Thanks to rain, vegetable prices soaring in city

Even locally-grown vegetables have become expensive as either crops are under water or there is labour shortage

The cost of tomatoes and locally grown vegetables around the city skyrocketed on Tuesday following heavy rain. Kitchen budgets went haywire as one kg of tomatoes, lady’s fingers and beans were priced at ₹100 in the retail market.

Tomatoes, which were already expensive and sold for ₹70 last week, hit a new high due to dip in arrival. Residents noted that several vegetables were priced above ₹50 a kg in the retail stores and out of reach for common people.

Padma Rajagopal, a resident of Anna Nagar West, said lady’s fingers (₹150 a kg) and brinjal (₹ 100/kg) that are nominally priced were also expensive. Carrot (₹130/kg), capsicum (₹120/kg) and onion (₹60/kg) were sold for a heavy price. “I bought only half the quantity that I had planned. I bought small quantity of vegetables that were relatively cheaper,” she said.

Wholesale traders at Koyambedu market said heavy rain had affected the supply to the city. Cost of tomatoes, coriander and capsicum were already high due to incessant rain in neighbouring districts.
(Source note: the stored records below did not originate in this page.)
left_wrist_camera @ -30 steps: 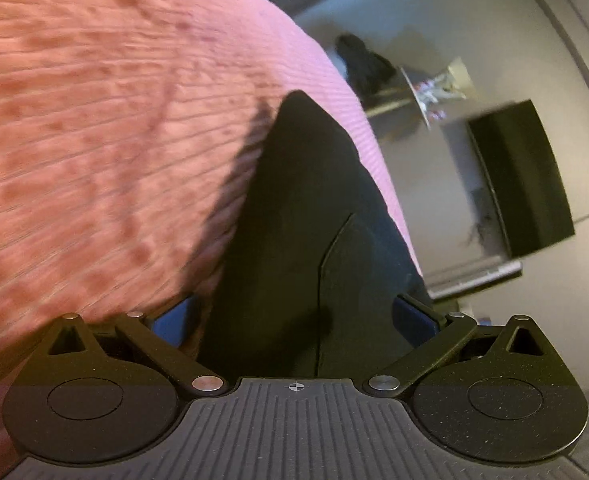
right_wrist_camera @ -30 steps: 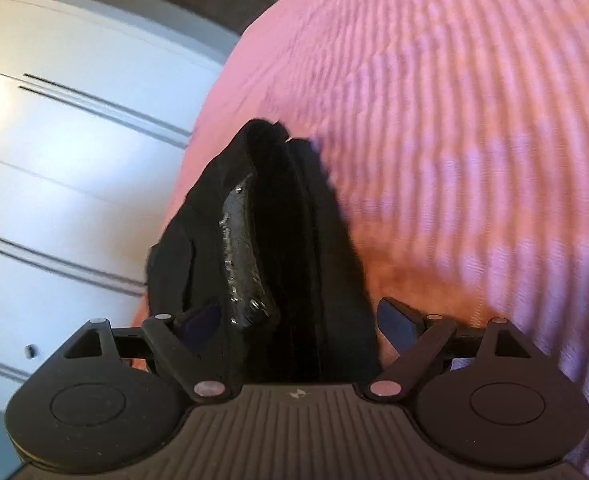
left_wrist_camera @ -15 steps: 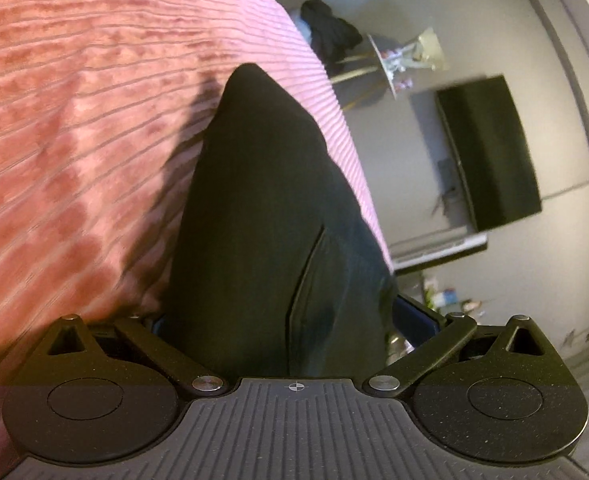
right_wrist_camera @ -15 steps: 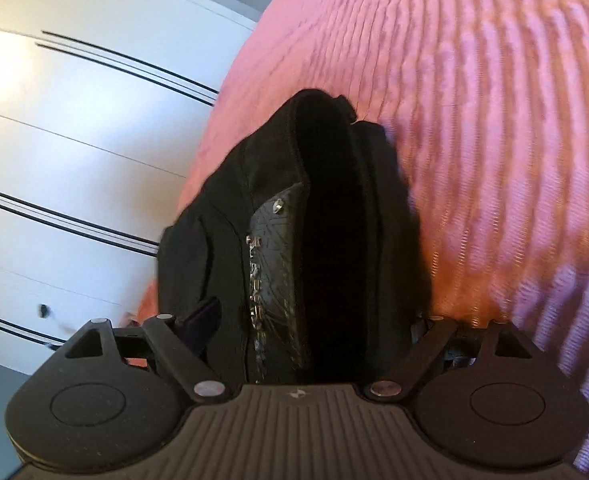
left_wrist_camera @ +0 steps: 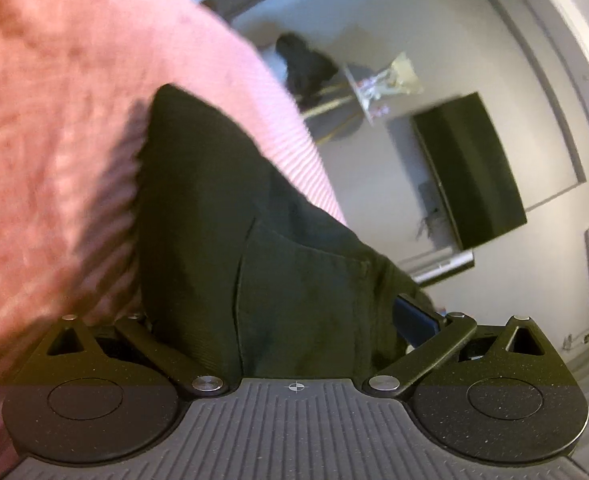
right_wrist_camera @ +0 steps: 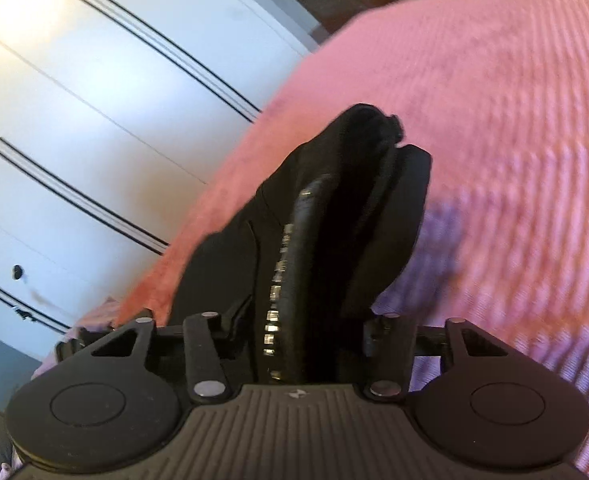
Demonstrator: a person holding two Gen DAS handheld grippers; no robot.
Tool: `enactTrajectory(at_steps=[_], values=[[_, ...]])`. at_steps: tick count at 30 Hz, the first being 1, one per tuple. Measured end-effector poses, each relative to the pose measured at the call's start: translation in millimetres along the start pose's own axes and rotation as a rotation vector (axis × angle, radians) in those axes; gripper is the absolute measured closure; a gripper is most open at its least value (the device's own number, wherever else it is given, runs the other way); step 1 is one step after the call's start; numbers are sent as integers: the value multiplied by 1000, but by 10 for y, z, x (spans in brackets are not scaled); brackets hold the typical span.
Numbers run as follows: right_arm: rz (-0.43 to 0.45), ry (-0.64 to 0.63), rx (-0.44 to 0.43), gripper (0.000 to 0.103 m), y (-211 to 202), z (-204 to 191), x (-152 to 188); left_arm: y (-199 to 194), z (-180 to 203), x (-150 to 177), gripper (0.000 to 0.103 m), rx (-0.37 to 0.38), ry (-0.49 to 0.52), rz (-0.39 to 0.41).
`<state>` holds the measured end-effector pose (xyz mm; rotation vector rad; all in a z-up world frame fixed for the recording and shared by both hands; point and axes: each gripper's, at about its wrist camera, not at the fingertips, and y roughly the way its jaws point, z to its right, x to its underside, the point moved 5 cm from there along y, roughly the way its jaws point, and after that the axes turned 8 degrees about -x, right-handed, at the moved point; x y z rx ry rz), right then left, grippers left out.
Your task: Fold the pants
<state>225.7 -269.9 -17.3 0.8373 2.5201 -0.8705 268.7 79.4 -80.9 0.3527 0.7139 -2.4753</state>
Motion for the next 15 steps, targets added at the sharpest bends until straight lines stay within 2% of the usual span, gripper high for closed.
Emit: enactTrajectory(at_steps=[6, 8, 9, 10, 11, 12, 14, 15], values=[[42, -120, -58, 60, 177, -456, -277, -366, 170, -208, 0, 19, 55, 213], [70, -159, -10, 60, 218, -502, -380, -439, 212, -250, 0, -16, 103, 282], [80, -195, 62, 57, 238, -506, -427, -460, 197, -276, 0, -78, 117, 313], [90, -210, 134, 53, 257, -485, -469, -462, 147, -316, 0, -174, 116, 328], [114, -196, 204, 44, 246, -436, -492, -468, 71, -358, 0, -278, 91, 344], [141, -197, 258, 43, 227, -408, -493, -497, 16, -383, 0, -367, 76, 376], [153, -240, 295, 43, 187, -426, -421, -581, 1, -401, 0, -474, 102, 452], [150, -249, 280, 43, 201, -455, -355, -596, 43, -398, 0, -492, 118, 471]])
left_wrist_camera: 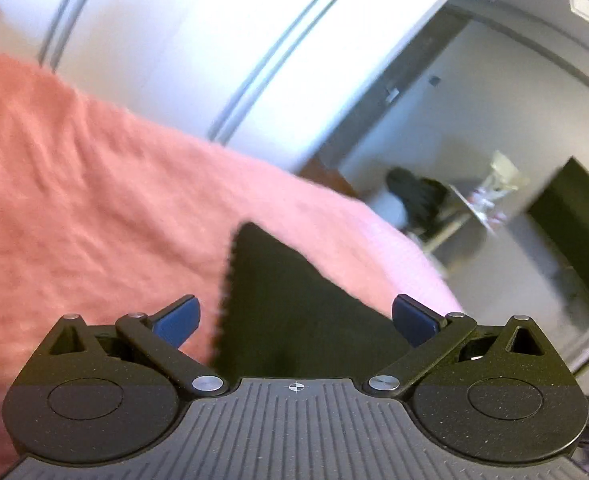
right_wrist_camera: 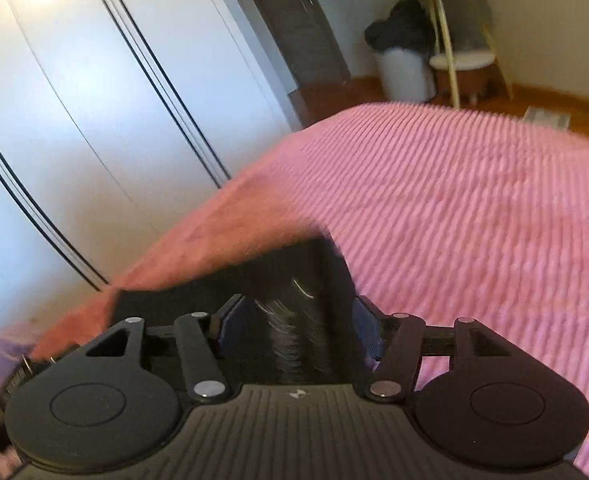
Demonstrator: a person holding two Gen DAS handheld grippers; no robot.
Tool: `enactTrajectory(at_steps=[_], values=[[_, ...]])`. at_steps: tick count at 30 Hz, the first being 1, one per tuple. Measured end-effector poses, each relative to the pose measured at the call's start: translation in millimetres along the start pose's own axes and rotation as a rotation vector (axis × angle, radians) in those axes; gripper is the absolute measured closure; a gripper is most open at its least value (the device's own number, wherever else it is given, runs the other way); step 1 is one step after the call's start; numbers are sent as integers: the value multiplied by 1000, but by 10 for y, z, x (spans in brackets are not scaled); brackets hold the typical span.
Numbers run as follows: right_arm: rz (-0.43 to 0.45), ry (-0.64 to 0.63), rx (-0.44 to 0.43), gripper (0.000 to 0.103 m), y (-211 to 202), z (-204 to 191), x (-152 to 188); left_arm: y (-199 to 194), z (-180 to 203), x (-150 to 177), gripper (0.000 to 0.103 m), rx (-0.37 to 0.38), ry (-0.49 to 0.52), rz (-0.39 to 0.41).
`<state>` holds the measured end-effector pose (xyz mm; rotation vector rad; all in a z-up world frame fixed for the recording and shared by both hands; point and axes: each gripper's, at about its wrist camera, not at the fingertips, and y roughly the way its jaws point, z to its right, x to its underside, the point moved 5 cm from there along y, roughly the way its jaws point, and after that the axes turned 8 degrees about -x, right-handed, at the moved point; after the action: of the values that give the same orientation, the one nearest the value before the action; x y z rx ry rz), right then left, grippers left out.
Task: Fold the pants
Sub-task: 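Lay the trousers flat and open both tools, pulling them back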
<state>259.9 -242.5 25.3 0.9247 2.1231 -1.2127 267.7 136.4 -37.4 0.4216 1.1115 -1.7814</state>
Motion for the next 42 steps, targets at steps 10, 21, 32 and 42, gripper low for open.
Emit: enactTrajectory(at_steps=[10, 21, 32, 42], values=[[-103, 45, -24, 83, 257, -64, 759, -72, 598, 642, 0, 66, 287, -143], [-146, 2, 38, 103, 368, 94, 881, -216, 749, 1313, 0, -65, 624, -121], [-287, -187, 152, 65, -156, -164, 1435, -830, 740, 1607, 0, -150, 689, -80], [-118, -252, 167, 4, -924, -741, 1665, -1406, 541, 1498, 0, -245, 587, -78]])
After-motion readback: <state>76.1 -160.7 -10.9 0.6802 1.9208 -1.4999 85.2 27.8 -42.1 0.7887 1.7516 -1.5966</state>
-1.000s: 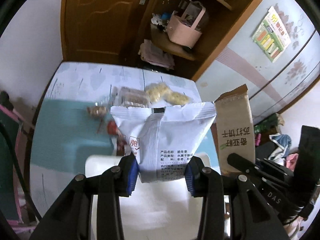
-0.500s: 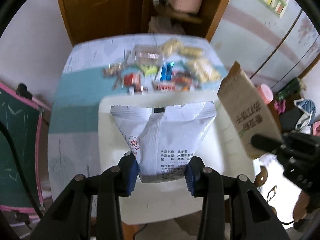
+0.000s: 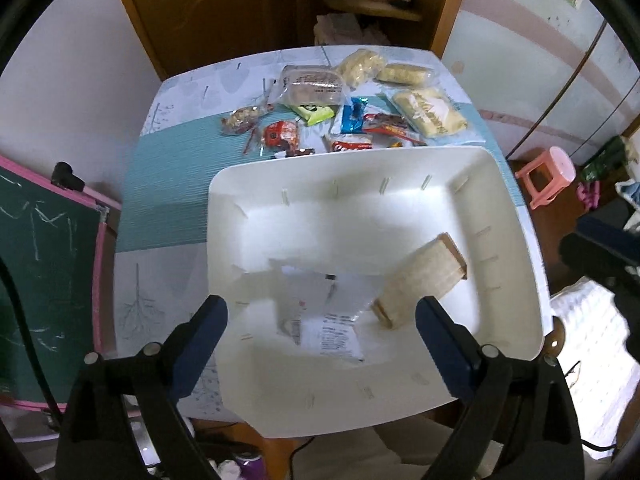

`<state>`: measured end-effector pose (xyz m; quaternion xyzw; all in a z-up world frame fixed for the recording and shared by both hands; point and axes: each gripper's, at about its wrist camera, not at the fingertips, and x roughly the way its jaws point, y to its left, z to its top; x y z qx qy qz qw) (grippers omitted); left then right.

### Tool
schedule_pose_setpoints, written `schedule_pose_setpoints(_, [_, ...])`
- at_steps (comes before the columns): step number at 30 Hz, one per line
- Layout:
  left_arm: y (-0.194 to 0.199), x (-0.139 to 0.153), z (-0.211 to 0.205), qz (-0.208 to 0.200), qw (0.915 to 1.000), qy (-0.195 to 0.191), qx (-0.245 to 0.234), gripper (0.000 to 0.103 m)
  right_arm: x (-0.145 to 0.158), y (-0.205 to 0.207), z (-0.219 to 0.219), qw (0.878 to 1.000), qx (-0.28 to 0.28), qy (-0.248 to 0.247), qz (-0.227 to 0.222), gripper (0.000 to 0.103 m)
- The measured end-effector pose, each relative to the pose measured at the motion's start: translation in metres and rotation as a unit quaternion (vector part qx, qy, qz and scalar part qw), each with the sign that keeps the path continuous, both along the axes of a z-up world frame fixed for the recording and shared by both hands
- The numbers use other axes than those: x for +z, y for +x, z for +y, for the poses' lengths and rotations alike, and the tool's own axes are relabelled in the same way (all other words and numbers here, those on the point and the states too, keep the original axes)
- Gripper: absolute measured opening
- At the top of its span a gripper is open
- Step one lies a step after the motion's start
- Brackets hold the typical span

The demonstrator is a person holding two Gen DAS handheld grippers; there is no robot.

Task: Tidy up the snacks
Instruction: 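Carry both packs over the white tray and release them inside, then move both grippers back toward the bagged bread loaves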

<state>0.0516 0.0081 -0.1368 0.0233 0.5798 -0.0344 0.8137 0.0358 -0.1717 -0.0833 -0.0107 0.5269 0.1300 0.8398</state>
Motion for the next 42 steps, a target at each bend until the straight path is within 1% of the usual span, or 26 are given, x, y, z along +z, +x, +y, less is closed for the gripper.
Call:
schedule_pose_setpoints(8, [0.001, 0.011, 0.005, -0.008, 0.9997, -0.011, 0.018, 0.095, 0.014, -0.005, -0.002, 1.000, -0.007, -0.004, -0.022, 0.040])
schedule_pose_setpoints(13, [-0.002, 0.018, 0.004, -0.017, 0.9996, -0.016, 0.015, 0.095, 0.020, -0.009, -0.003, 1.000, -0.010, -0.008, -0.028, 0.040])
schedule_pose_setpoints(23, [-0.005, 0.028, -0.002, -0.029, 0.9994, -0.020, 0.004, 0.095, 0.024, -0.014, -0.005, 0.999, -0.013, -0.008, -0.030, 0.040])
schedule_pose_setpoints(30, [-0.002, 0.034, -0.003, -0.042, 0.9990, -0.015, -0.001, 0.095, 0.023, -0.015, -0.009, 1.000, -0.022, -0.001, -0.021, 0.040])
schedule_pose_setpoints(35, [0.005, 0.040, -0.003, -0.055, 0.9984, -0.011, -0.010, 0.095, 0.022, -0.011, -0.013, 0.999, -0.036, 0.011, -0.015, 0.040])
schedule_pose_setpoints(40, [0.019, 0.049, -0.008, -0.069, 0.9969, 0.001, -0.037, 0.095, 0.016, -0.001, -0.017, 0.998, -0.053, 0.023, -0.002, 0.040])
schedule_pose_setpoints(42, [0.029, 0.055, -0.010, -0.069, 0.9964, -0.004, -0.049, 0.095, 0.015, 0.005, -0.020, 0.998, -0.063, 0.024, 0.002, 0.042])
G.D.Rajasekaran, president, Federation of All Associations of Koyambedu Vegetables, Fruits and Flowers Merchants, said locally-grown vegetables like brinjal and bitter gourd have also become expensive as either crops are under water or there is labour shortage. Some of these vegetables are grown in areas around 100 km radius of the city. The Koyambedu wholesale market too was in short supply of vegetables by 30-40% due to the heavy downpour. The cost of vegetables may drop only in January, he added.